▸ TASK PROMPT
From the entries below, return exactly the lines beginning at the one that contains "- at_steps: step" and ending at the one that contains "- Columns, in", both of them included, and only those lines.

▸ EXTRACTED RECORDS
^^^^^^^^^^^^^^^^
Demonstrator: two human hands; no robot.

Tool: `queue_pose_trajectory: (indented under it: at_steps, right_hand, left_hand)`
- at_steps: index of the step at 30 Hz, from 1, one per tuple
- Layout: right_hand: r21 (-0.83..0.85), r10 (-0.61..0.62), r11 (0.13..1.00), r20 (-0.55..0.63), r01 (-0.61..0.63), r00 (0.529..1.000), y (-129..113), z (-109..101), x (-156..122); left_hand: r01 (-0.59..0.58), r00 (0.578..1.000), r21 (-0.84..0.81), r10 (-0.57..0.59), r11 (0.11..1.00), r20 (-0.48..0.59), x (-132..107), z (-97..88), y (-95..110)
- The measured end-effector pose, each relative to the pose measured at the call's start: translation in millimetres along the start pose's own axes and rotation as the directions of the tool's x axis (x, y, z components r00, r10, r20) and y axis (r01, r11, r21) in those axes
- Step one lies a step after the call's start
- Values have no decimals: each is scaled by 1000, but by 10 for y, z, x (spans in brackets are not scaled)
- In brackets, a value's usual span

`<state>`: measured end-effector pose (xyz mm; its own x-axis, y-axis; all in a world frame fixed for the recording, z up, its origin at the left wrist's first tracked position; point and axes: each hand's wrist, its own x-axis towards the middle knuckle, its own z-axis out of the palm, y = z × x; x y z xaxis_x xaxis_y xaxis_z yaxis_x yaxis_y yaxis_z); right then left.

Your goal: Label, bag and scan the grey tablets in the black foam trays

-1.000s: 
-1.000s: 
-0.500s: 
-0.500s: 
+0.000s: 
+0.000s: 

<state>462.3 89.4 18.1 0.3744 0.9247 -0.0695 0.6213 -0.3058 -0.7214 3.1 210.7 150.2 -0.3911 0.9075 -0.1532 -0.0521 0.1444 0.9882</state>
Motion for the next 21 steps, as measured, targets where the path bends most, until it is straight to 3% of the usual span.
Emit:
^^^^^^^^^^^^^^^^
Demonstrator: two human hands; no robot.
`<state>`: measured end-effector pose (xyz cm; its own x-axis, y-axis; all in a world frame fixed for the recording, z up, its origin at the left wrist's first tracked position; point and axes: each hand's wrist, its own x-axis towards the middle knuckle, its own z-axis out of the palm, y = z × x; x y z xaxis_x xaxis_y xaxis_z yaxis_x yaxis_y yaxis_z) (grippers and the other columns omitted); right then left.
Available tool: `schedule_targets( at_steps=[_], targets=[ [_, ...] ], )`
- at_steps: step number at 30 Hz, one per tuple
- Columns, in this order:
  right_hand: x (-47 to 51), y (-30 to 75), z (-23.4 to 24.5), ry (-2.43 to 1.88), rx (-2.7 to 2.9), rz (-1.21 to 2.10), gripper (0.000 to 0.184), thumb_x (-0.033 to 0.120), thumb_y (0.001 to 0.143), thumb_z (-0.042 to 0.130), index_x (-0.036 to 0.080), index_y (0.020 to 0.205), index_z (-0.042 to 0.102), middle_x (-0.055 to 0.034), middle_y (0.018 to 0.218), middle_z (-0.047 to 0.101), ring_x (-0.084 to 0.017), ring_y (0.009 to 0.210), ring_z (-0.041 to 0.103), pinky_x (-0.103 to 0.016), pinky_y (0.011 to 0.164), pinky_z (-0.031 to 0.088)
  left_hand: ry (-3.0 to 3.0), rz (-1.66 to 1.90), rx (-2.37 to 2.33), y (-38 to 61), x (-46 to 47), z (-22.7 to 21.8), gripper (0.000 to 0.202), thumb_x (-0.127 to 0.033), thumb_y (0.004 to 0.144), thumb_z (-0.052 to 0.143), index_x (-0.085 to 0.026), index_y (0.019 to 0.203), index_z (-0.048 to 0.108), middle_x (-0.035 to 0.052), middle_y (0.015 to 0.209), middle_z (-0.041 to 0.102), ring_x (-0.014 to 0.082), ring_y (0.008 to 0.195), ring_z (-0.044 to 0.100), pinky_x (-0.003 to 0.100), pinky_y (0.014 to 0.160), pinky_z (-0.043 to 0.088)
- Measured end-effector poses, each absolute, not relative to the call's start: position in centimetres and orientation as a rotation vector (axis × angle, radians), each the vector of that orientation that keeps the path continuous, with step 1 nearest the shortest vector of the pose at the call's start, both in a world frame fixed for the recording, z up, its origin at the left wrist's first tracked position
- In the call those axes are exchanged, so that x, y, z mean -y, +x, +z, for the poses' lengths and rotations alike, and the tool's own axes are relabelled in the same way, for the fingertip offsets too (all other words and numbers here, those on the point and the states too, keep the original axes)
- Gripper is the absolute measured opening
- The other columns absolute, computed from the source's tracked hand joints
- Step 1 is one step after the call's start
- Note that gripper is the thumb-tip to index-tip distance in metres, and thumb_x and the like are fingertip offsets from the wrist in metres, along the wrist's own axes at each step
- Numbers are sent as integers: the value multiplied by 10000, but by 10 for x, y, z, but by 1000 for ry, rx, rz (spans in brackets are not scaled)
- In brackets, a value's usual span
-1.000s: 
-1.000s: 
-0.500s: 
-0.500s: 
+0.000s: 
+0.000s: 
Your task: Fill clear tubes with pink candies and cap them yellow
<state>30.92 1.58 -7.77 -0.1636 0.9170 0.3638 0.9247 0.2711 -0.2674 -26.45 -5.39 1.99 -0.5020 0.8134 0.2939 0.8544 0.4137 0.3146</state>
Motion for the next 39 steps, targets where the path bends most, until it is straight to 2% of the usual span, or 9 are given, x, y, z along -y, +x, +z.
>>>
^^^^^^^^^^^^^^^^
▸ ANSWER TO THIS TASK
- at_steps: step number at 30 Hz, one per tuple
- Columns, in this order:

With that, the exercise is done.